The records that follow are to be transcribed in full, without their images.

·····

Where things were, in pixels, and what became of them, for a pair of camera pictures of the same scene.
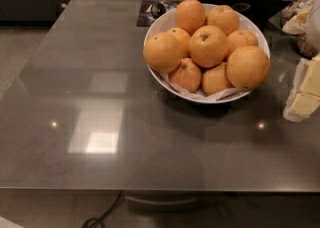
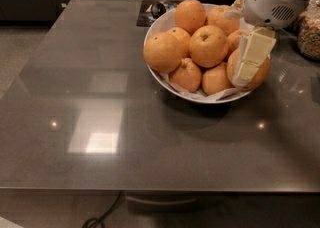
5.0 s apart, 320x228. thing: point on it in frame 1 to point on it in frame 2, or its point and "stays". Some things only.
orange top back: [190, 14] stays
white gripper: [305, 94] to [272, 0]
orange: [208, 46] stays
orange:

·····

**SOLUTION FOR THIS EXERCISE:**
Where things were, in pixels, and what became of them, for a pair of camera pictures of the same scene.
5.0 s apart, 320x228. thing: point on it in frame 1 to point on it in frame 2, or its point and "stays". Some things only.
orange top back: [190, 14] stays
white gripper: [305, 94] to [272, 0]
orange: [208, 46] stays
orange:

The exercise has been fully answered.